The Beauty Tech Group, a prominent at-home beauty device company, is planning an Initial Public Offering (IPO) on the London Stock Exchange. This move aims to secure capital for continued growth and potentially revitalize London's somewhat subdued IPO market, amid a rapidly expanding global beauty technology sector.
The Beauty Tech Group Eyes London IPO
The Beauty Tech Group, a leading UK-based innovator in at-home beauty devices, is preparing for an Initial Public Offering (IPO) on the London Stock Exchange (LSE). The proposed listing is designed to facilitate future growth, ensure a debt-free operational base, and enable existing shareholders to divest part of their holdings. This strategic move comes as the London market seeks to attract new listings amidst a period of reduced IPO activity.
The Event in Detail
The Beauty Tech Group, founded in 2009, has established itself as a global leader in at-home beauty technology. Its portfolio includes well-known brands such as CurrentBody Skin, ZIIP Beauty, and Tria Laser, offering advanced devices for treatments like LED, radio frequency, microcurrent, and laser therapies. The company's products are distributed across more than 90 countries.
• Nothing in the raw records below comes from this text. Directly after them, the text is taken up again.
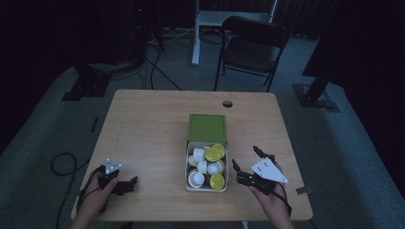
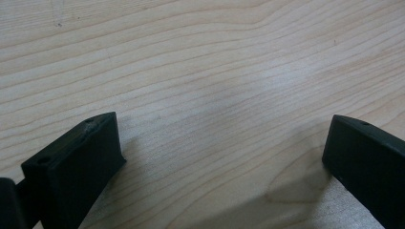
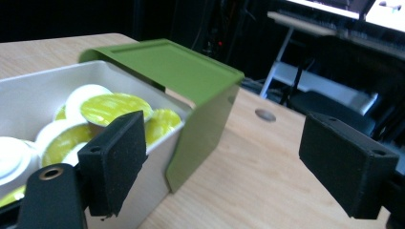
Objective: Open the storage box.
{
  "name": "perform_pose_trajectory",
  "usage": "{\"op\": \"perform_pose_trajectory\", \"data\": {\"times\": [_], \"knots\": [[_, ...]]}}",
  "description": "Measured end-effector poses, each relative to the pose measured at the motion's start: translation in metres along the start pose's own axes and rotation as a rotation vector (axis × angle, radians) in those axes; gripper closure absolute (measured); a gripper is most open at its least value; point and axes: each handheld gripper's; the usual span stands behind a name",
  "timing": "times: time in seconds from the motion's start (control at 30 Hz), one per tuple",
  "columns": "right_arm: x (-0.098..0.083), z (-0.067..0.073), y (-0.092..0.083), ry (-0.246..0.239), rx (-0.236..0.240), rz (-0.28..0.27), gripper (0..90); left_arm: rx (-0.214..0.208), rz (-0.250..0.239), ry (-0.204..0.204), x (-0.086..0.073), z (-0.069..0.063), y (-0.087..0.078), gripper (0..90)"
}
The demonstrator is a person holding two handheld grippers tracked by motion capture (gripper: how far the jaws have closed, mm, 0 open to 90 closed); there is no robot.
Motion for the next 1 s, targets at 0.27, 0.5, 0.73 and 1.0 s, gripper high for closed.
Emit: {"op": "perform_pose_trajectory", "data": {"times": [0.27,0.5,0.73,1.0], "knots": [[-0.03,-0.026,-0.002,0.128,-0.122,0.087,13.9,0.0,0.0,0.0,0.0,0.0,0.0,0.0],[-0.049,-0.041,-0.004,0.178,-0.202,0.169,13.9,0.0,0.0,0.0,0.0,0.0,0.0,0.0],[-0.065,-0.051,-0.004,0.197,-0.249,0.248,13.9,0.0,0.0,0.0,0.0,0.0,0.0,0.0],[-0.079,-0.057,-0.004,0.23,-0.281,0.339,13.8,0.0,0.0,0.0,0.0,0.0,0.0,0.0]]}}
Point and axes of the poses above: each handheld gripper's, and its own axes: y roughly forward along the jaws, x roughly out of its top, z roughly to its left, and after that the axes turned 12 degrees about -z, right-handed
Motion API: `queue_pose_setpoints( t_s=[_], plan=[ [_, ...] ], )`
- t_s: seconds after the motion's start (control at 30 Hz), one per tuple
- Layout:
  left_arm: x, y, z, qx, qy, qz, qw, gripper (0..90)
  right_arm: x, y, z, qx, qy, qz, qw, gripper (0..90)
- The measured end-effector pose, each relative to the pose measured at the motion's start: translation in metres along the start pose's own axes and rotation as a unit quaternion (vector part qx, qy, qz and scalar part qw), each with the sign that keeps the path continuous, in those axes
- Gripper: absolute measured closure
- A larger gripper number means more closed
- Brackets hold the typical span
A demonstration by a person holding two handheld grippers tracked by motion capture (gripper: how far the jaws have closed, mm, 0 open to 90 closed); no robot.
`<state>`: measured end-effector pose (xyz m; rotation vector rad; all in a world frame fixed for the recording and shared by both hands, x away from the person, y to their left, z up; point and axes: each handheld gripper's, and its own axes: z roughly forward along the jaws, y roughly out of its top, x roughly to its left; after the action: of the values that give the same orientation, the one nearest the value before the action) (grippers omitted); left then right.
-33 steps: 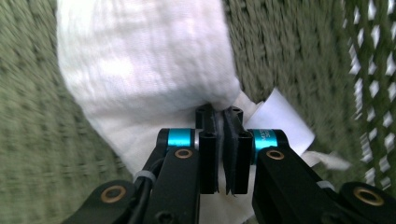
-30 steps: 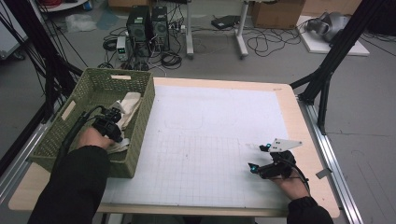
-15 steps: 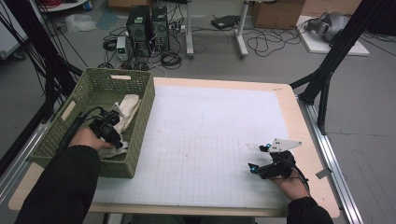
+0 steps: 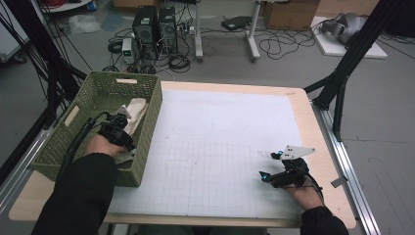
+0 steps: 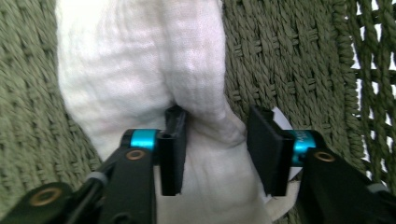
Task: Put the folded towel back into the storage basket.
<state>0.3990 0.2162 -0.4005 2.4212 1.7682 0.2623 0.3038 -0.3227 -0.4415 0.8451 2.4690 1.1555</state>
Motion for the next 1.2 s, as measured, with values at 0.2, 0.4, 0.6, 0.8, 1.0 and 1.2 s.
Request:
queue_pose_setpoints(
  t_s=[0.2, 0.4, 0.6, 0.8, 1.0, 1.2],
  plan=[
    [-0.01, 0.0, -0.004, 0.025, 0.033, 0.079, 0.996, 84.5, 0.0, 0.0, -0.002, -0.004, -0.001, 0.003, 1.0, 13.0],
    [-0.003, -0.006, -0.015, 0.048, 0.011, 0.095, 0.9943, 84.5, 0.0, 0.0, -0.001, 0.0, 0.0, 0.003, 1.0, 13.0],
    [0.004, -0.009, -0.011, 0.036, -0.041, 0.071, 0.996, 61.3, 0.001, 0.0, 0.0, 0.002, 0.0, 0.002, 1.0, 13.0],
    [0.017, -0.006, -0.034, -0.052, -0.108, 0.026, 0.9924, 54.3, 0.0, 0.0, 0.001, 0.005, 0.0, 0.003, 1.0, 13.0],
    [0.021, -0.005, -0.025, -0.063, -0.085, 0.006, 0.9944, 82.3, 0.0, 0.0, 0.0, 0.002, 0.0, 0.0, 1.0, 13.0],
    [0.014, -0.001, -0.002, -0.049, -0.081, 0.004, 0.9955, 82.3, 0.0, 0.0, -0.001, 0.001, 0.0, 0.001, 1.0, 13.0]
  ],
)
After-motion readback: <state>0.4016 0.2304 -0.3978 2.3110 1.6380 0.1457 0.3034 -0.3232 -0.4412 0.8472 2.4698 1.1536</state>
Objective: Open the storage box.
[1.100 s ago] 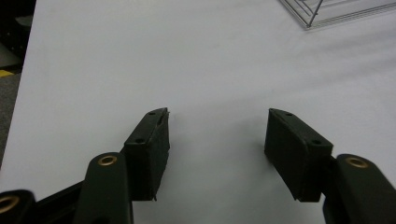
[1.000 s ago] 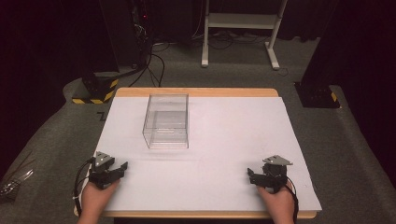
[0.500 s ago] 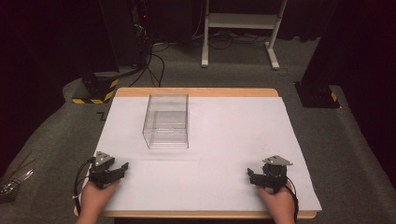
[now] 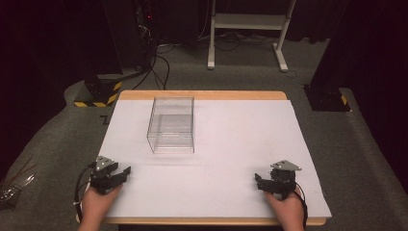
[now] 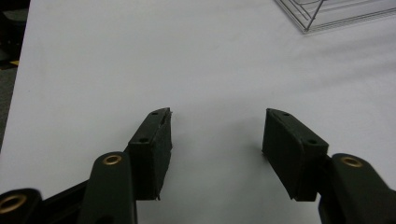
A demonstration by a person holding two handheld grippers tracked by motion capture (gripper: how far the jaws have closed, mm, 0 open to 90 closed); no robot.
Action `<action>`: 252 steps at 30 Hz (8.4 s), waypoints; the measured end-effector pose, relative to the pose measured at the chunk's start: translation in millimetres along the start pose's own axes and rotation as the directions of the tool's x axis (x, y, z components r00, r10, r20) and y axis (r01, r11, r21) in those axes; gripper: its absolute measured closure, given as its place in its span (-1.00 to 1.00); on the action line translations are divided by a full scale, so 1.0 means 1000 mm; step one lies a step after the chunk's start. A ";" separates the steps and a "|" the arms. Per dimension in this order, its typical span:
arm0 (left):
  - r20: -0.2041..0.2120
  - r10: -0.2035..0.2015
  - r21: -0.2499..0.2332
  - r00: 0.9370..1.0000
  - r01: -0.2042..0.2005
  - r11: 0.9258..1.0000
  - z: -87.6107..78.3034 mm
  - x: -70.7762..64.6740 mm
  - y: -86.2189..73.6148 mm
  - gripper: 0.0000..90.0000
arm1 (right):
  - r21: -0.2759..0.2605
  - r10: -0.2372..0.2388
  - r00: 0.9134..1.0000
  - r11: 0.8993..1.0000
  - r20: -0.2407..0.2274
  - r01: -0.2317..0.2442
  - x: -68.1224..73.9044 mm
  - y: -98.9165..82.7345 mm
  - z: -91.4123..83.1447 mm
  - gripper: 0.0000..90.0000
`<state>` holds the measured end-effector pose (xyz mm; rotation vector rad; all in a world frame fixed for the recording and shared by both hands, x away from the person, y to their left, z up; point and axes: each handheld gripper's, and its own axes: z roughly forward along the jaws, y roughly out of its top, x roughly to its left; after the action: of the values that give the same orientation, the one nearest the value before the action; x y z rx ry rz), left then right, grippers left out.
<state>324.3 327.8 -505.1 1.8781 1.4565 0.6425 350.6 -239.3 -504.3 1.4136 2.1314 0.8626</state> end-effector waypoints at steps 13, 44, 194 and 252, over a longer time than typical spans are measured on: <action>0.022 0.019 -0.049 1.000 -0.018 0.999 -0.008 -0.006 0.005 0.01 | 0.001 0.002 1.000 1.000 0.000 -0.002 0.000 0.000 0.000 -0.75; 0.110 0.087 -0.135 0.990 -0.072 0.988 -0.021 -0.038 0.020 -0.02 | -0.001 -0.001 1.000 1.000 0.002 0.001 0.000 0.000 0.000 -0.75; 0.508 0.105 -0.344 0.855 0.089 0.935 0.054 -0.049 0.074 0.52 | -0.003 -0.004 1.000 1.000 0.003 0.004 0.001 0.000 0.000 -0.74; 0.577 0.137 -0.353 0.805 0.095 0.931 0.033 -0.057 0.048 0.83 | -0.004 -0.004 1.000 1.000 0.002 0.004 0.000 0.000 0.000 -0.74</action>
<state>364.2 258.3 -489.7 1.5927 0.8332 0.2582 350.1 -239.0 -504.4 1.4076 2.1286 0.8629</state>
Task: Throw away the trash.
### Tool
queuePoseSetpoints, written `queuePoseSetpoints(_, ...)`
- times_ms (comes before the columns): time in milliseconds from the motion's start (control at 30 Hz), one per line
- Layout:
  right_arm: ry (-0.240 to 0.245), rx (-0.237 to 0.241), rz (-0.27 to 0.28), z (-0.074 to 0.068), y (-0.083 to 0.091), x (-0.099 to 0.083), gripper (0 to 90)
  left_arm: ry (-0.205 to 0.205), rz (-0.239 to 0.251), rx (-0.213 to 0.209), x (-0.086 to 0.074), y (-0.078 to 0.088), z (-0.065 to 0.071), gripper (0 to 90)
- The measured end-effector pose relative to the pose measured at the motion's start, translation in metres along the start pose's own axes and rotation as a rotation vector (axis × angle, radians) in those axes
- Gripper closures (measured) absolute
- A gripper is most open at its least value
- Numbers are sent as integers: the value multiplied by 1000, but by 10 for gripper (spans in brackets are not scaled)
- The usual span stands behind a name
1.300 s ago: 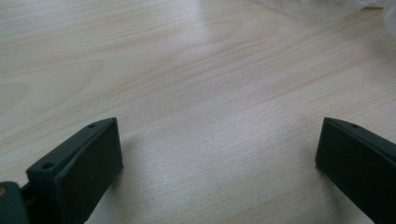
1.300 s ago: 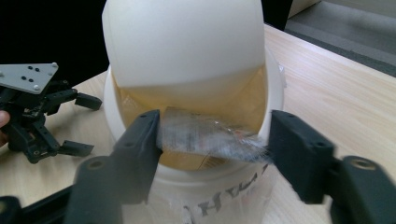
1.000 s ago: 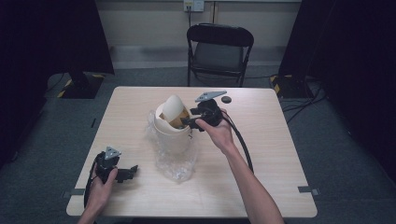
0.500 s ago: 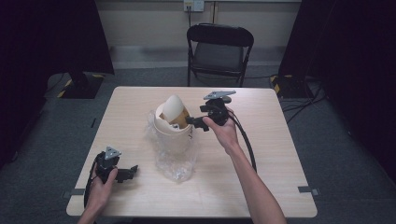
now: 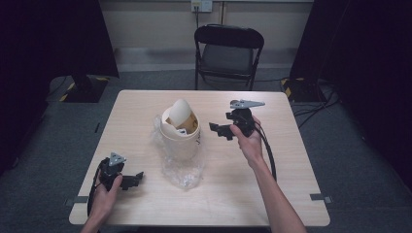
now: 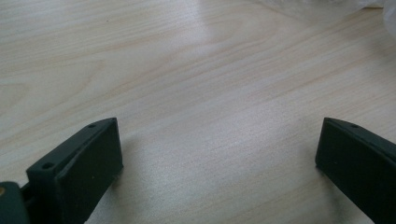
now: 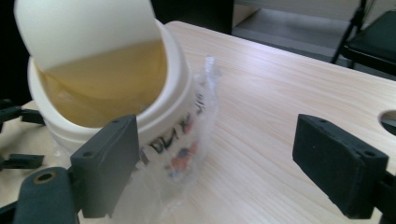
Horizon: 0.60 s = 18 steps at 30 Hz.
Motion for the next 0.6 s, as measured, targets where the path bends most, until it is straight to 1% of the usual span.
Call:
queuePoseSetpoints(67, -18, -10, -11, 4, 2, -6, 146, 0, 0, 1, 0, 0, 0, 1)
queuePoseSetpoints(167, -22, -49, -29, 11, 6, -14, 149, 0, 0, 1, 0, 0, 0, 0)
queuePoseSetpoints(233, -35, -75, -42, 17, 11, -21, 154, 0, 0, 1, 0, 0, 0, 0)
queuePoseSetpoints(367, -29, -104, -48, 22, 19, -30, 156, 0, 0, 0, 0, 0, 0, 0)
queuePoseSetpoints(467, -40, -128, -41, 28, 28, -36, 156, 0, 0, 0, 0, 0, 0, 0)
queuePoseSetpoints(567, -40, -157, -39, 32, 37, -41, 155, 0, 0, 0, 0, 0, 0, 0)
queuePoseSetpoints(600, -37, -156, -47, 33, 39, -44, 156, 0, 0, 0, 0, 0, 0, 0)
Point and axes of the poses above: each handheld gripper's, and its own axes: y roughly backward along the jaws, x roughly out of its top, z roughly to its right, the point moved 10 cm from there along -y, roughly forward along the jaws, and after that the axes turned 5 degrees about x, right-handed, at the moved point
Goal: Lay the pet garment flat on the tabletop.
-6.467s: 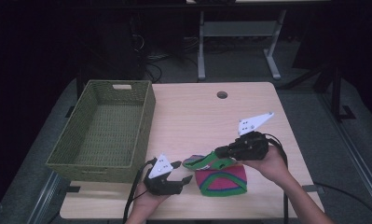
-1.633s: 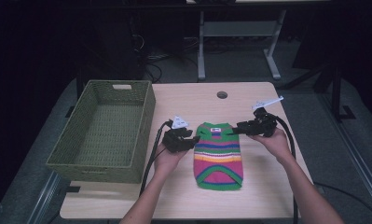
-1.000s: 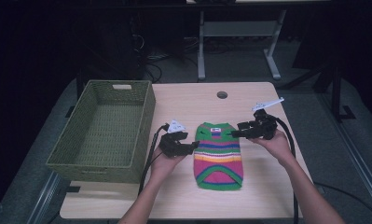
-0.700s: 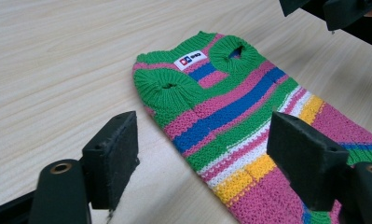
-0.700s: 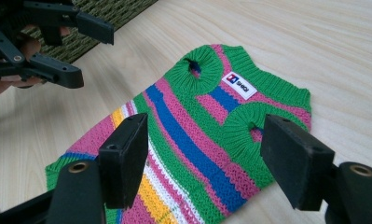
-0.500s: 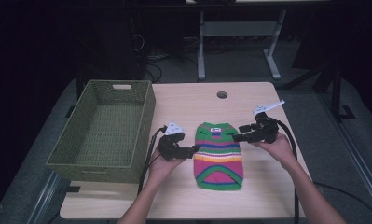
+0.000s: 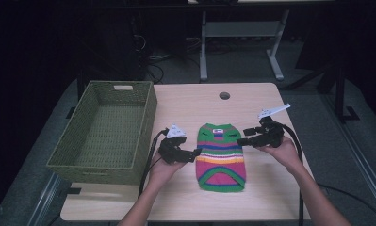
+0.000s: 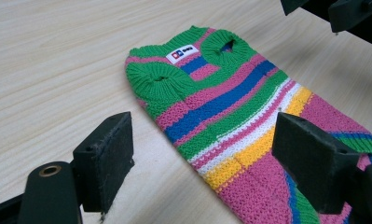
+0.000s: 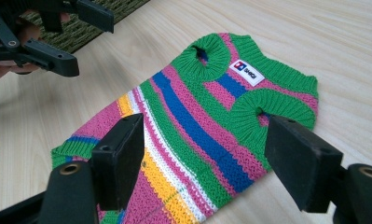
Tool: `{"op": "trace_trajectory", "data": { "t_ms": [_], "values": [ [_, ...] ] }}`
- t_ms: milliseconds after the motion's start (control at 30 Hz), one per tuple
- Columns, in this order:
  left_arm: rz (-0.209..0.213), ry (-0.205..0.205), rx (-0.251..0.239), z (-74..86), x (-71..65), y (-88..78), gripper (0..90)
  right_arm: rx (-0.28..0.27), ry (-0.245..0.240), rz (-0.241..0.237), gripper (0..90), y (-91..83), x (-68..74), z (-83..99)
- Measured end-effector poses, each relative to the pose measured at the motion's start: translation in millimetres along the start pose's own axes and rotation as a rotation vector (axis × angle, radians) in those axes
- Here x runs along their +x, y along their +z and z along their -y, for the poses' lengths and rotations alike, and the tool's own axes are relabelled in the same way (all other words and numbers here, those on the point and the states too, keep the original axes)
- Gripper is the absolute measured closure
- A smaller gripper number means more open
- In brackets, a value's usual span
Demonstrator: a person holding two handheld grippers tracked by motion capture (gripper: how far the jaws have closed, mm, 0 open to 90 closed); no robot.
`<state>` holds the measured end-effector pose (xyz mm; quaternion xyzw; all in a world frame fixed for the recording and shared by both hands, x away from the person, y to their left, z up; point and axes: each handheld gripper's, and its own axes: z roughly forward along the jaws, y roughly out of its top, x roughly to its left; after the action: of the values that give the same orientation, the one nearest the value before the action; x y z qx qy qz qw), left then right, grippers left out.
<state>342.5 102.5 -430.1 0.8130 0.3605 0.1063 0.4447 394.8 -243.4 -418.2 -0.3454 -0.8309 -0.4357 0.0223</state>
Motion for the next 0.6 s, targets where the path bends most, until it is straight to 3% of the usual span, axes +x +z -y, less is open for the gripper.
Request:
{"op": "trace_trajectory", "data": {
  "t_ms": [567,600],
  "values": [
    [-0.006,0.012,0.020,12.9,-2.0,-5.1,20.3,-0.006,-0.003,0.003,27.7,-9.4,1.7,14.0],
    [-0.002,-0.003,0.012,13.6,-1.8,-6.0,20.3,-0.005,-0.006,0.002,27.7,-10.4,1.6,15.1]
  ]
}}
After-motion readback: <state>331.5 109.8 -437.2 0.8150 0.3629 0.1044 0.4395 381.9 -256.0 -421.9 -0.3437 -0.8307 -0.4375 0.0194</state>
Financially, the group reported robust performance. For the financial year ending December 2024, total revenue reached £101.1 million (US$131 million), with an adjusted EBITDA of £22.9 million (US$30.9 million). This marks a significant increase from its pre-tax profits of £6 million on a turnover of £59.5 million in 2023. More recently, in the first half of 2025, the company’s revenue advanced 27% to £55.2 million, alongside a pre-tax profit of £5.0 million. The IPO is being managed by Berenberg and could value the company at up to £350 million.
Analysis of Market Reaction
The planned IPO by The Beauty Tech Group holds dual significance. For the company, a successful listing would provide crucial capital to sustain its rapid expansion in the burgeoning at-home beauty device market, while also boosting brand awareness and incentivizing its workforce. For the London Stock Exchange, a high-profile technology IPO of this scale could inject much-needed momentum into a market that has seen a notably quiet period for new listings.
In 2025, the UK market has only recorded seven completed IPOs, collectively raising approximately £200 million. Several other prospective floats have been withdrawn, underscoring the prevailing caution among investors and companies. The Beauty Tech Group’s decision to proceed with a London listing positions it as a key test case for investor appetite in the upcoming autumn IPO window, potentially serving as a catalyst for other companies considering the LSE.
Broader Context and Implications
The global at-home beauty devices market is experiencing significant growth, estimated to be between £9 billion and £12 billion. Projections suggest the market could expand from USD 15.24 billion in 2024 to USD 73.49 billion by 2031, demonstrating a robust Compound Annual Growth Rate (CAGR) of 25.20%. Europe accounts for a substantial portion, holding over 30% of the global market share, valued at USD 4.57 billion in 2024, with the UK market alone at USD 768.17 million and projected to grow at a CAGR of 24.5%.
Despite this optimistic sectoral outlook, the broader investor sentiment towards new IPOs on the LSE remains complex. The exchange has faced challenges, with some companies opting for listings abroad due to perceptions of lower valuations and less liquid markets. Instances such as Wise pursuing a dual listing with the US as its primary base, and the CEO of Revolut reportedly stating that a London listing is "not rational" due to stamp duty, highlight these underlying concerns. Furthermore, previous listings have seen significant share price declines, such as CAB Payments experiencing an 83% fall since its IPO.
However, there are nascent signs of renewed investor interest in specific sectors. Recent strong performances from fintech IPOs, including Klarna, suggest a more bullish sentiment for certain growth industries. As Kunal Jhanji, MD and Partner at BCG, commented:
"Bullish on Fintech as a sector."
This indicates a selective but potentially improving environment for new public offerings.
Looking Ahead
The success of The Beauty Tech Group's IPO will be closely watched by market participants as an important indicator of confidence in the London Stock Exchange. Should it perform well, it could encourage other technology-focused companies to consider London for their public market debuts. Key factors to observe in the coming weeks include the final valuation achieved, investor demand for the offering, and any broader shifts in the LSE's appeal to high-growth enterprises amidst ongoing discussions about enhancing its competitiveness on the global stage. The continued expansion of the at-home beauty device market provides a strong fundamental tailwind for the company, making its journey to public markets particularly noteworthy.